**WHAT YOU ARE ASKED TO DO**: Repeat exactly the lines from the start of the entries below through the line containing "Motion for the". Omit the rest.

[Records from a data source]
*** Begin section ***

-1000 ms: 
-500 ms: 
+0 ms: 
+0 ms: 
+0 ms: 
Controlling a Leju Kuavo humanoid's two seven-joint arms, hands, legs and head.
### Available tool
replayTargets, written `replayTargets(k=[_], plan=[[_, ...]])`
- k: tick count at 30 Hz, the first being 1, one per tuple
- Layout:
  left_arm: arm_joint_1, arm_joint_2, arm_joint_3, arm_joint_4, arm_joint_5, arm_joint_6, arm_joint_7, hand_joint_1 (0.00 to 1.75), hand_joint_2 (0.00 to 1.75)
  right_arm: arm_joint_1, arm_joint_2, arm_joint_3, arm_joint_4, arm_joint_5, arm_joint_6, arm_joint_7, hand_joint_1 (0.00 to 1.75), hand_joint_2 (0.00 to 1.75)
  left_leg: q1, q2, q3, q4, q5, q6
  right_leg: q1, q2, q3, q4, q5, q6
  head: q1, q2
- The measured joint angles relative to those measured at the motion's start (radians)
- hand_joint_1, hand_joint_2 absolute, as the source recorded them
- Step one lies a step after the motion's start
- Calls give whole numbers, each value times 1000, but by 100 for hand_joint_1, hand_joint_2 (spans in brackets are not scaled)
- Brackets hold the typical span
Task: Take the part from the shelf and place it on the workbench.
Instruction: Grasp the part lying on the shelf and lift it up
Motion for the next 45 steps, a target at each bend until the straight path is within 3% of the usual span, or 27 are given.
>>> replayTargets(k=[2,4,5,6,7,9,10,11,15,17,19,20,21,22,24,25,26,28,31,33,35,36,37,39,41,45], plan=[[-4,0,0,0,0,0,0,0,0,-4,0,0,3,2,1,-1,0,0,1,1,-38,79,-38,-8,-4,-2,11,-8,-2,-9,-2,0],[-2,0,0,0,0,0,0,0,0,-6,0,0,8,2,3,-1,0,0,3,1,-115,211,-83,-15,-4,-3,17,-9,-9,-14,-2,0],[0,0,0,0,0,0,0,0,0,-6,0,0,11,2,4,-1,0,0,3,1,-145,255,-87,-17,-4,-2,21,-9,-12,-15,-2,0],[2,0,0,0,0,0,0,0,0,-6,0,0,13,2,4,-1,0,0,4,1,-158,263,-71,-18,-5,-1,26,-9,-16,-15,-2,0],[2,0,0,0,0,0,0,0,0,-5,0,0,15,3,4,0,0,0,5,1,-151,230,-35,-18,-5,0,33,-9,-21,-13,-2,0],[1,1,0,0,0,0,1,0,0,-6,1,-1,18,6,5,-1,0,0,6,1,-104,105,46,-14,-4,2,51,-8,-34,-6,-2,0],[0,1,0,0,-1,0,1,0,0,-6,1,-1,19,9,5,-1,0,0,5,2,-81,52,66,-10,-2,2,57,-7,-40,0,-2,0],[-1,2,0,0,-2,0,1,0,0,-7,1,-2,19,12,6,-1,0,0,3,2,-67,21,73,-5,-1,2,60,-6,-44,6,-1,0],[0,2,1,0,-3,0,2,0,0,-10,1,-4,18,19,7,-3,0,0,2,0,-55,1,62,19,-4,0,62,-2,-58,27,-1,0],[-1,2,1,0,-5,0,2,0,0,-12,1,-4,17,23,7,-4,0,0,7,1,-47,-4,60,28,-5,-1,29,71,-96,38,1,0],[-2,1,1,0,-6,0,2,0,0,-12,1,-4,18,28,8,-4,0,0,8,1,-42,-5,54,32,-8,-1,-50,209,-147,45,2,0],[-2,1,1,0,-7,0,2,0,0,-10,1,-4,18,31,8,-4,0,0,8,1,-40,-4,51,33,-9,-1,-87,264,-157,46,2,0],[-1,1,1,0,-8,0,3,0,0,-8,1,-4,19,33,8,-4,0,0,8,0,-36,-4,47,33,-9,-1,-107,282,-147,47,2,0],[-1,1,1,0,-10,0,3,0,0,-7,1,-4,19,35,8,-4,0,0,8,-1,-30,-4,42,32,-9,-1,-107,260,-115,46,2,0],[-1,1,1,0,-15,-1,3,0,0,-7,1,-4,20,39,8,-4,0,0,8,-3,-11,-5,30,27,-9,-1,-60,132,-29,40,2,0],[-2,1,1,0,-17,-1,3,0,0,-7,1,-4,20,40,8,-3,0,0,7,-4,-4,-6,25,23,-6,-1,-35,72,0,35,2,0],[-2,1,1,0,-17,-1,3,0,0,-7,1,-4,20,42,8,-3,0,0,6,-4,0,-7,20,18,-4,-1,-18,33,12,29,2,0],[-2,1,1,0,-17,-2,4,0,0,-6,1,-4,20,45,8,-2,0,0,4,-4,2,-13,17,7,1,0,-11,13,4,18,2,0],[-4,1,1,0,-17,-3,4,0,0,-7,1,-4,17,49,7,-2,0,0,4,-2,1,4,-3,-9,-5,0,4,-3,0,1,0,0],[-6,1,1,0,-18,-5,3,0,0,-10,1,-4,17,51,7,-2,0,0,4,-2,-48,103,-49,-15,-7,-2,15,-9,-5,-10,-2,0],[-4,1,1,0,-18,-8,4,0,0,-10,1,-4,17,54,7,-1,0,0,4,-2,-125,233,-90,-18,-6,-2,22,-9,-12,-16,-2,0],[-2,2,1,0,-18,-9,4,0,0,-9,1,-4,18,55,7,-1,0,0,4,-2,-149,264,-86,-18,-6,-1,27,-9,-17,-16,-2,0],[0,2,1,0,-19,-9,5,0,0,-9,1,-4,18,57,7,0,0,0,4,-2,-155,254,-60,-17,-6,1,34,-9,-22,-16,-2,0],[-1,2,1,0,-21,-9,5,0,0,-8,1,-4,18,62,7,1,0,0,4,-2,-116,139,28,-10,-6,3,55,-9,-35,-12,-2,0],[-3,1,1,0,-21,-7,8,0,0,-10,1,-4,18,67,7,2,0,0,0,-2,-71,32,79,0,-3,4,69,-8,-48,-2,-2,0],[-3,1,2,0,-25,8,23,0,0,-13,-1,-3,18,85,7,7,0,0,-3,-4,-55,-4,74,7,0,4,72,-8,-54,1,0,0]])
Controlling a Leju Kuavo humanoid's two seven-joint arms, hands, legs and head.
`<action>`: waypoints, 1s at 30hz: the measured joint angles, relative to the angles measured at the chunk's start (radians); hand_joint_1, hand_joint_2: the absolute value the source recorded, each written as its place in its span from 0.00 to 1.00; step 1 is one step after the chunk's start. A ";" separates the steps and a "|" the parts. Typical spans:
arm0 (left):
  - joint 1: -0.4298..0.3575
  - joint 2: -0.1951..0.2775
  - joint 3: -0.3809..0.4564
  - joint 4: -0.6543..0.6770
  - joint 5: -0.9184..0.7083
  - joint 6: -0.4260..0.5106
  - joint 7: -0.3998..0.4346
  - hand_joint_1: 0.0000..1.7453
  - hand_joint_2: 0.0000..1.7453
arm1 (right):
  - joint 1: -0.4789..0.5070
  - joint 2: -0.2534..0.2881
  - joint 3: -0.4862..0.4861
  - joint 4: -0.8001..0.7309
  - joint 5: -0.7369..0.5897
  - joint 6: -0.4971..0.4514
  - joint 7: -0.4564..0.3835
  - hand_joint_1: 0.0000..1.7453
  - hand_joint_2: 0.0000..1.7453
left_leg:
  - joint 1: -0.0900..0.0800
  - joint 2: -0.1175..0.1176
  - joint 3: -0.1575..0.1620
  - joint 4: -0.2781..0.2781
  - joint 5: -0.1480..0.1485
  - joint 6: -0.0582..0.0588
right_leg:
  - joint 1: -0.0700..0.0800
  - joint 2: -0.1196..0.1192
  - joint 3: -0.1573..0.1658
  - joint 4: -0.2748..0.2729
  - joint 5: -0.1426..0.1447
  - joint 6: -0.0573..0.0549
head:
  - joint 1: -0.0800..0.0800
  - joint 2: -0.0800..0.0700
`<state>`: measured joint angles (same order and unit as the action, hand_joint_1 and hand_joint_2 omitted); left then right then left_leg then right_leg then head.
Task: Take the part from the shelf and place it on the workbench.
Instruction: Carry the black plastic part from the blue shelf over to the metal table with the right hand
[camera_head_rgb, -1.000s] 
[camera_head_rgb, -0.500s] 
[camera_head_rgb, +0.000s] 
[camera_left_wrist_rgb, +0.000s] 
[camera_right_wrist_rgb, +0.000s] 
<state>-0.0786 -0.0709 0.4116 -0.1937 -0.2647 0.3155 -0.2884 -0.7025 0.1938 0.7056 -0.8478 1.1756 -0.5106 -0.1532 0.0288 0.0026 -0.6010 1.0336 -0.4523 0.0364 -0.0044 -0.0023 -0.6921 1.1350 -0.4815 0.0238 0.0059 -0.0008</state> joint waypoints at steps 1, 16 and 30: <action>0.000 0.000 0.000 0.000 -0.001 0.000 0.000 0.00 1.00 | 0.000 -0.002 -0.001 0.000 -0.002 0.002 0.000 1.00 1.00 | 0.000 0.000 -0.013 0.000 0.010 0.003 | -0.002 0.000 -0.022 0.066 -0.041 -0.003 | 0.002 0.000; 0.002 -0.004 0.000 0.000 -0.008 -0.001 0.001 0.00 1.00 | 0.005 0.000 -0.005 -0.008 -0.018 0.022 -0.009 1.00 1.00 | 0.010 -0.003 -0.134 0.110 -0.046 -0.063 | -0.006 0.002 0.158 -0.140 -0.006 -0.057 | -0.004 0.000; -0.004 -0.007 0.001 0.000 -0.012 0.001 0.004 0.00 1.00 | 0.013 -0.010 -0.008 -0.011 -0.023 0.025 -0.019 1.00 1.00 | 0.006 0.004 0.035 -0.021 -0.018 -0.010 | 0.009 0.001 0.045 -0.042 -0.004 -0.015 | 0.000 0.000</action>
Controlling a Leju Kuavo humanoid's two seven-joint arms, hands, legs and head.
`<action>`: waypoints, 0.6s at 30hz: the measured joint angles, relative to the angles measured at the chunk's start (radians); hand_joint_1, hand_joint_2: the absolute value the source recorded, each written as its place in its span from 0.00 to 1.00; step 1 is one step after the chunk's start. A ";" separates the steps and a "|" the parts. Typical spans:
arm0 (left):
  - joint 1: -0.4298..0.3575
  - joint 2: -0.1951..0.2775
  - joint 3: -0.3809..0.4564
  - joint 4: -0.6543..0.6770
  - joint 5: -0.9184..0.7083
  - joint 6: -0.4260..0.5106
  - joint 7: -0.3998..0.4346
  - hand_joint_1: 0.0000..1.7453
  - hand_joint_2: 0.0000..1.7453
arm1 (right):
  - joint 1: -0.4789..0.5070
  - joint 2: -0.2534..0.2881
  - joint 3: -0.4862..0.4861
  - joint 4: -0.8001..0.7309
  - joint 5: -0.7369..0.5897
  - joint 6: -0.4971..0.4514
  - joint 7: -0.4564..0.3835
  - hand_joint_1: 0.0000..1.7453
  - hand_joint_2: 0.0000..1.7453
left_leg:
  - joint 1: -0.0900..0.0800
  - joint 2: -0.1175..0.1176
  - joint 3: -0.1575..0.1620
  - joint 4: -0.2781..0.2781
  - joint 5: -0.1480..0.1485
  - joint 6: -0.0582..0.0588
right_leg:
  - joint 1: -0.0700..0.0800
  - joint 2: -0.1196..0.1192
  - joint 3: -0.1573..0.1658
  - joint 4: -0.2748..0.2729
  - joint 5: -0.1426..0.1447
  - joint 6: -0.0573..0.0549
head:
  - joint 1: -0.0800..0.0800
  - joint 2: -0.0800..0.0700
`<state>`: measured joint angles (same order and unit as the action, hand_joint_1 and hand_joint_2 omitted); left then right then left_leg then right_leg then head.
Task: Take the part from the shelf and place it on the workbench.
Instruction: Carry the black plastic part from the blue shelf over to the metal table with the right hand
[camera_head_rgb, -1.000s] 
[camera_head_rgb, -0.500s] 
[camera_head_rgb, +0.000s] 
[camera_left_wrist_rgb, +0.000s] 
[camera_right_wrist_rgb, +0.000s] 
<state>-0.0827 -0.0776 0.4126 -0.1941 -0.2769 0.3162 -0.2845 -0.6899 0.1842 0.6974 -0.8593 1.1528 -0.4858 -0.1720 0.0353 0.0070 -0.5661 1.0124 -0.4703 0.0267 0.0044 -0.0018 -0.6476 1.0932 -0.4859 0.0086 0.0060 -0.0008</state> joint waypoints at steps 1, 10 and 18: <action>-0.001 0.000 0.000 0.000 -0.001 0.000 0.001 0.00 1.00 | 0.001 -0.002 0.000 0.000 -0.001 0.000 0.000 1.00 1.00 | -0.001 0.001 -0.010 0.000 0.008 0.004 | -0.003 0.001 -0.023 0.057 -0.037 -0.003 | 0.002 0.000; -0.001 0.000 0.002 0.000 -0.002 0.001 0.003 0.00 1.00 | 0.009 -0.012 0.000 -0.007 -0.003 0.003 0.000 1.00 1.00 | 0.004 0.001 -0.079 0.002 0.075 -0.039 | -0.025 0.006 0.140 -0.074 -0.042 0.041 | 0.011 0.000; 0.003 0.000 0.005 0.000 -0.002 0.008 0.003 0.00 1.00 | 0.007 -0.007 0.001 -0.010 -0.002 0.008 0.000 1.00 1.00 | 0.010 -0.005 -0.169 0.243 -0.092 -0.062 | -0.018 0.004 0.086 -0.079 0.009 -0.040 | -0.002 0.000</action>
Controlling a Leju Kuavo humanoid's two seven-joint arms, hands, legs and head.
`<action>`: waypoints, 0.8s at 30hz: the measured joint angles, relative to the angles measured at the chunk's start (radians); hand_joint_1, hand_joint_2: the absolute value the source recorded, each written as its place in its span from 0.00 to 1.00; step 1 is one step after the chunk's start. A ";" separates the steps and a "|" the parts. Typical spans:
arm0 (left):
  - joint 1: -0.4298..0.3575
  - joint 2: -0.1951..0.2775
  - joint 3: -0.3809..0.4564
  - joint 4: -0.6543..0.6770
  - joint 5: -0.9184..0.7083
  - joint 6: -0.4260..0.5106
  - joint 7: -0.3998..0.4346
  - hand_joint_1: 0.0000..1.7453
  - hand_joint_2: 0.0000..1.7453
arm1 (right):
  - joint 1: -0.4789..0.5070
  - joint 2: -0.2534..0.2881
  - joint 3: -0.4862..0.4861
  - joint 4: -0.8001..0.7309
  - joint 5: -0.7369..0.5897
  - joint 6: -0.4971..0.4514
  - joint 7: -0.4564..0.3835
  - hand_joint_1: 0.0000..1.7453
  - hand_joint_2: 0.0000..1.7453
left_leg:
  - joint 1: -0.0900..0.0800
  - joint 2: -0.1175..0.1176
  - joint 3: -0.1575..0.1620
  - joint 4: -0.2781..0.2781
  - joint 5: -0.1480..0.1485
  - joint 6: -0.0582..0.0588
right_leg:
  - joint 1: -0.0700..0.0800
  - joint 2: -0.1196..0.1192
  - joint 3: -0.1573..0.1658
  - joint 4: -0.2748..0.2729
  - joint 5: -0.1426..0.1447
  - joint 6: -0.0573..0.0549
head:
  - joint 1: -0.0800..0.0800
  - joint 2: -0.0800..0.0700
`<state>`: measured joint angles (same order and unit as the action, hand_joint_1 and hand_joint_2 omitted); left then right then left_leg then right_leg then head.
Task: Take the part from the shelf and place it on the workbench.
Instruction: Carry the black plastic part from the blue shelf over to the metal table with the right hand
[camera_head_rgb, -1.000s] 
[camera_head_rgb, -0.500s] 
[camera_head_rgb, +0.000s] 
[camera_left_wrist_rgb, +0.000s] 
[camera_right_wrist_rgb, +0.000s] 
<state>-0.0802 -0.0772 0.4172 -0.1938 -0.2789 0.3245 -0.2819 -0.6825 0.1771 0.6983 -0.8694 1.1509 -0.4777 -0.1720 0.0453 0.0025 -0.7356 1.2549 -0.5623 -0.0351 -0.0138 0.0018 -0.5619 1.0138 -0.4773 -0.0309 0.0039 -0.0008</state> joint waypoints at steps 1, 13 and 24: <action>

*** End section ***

**SOLVED PROBLEM**:
-1000 ms: 
-500 ms: 
+0 ms: 
+0 ms: 
+0 ms: 
Controlling a Leju Kuavo humanoid's two seven-joint arms, hands, legs and head.
### Available tool
replayTargets, written `replayTargets(k=[_], plan=[[_, ...]])`
- k: tick count at 30 Hz, the first being 1, one per tuple
- Layout:
  left_arm: arm_joint_1, arm_joint_2, arm_joint_3, arm_joint_4, arm_joint_5, arm_joint_6, arm_joint_7, hand_joint_1 (0.00 to 1.75), hand_joint_2 (0.00 to 1.75)
  right_arm: arm_joint_1, arm_joint_2, arm_joint_3, arm_joint_4, arm_joint_5, arm_joint_6, arm_joint_7, hand_joint_1 (0.00 to 1.75), hand_joint_2 (0.00 to 1.75)
  left_leg: q1, q2, q3, q4, q5, q6
  right_leg: q1, q2, q3, q4, q5, q6
  head: q1, q2
- The measured joint angles relative to those measured at the motion's start (radians)
- hand_joint_1, hand_joint_2 absolute, as the source recorded them
- Step one lies a step after the motion's start
- Calls give whole numbers, each value times 1000, but by 100 for hand_joint_1, hand_joint_2 (spans in brackets are not scaled)
- Brackets hold the typical span
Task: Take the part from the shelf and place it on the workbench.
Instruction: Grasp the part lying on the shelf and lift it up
Motion for the next 45 steps, a target at each bend until the straight path is within 3% of the usual span, or 27 are given.

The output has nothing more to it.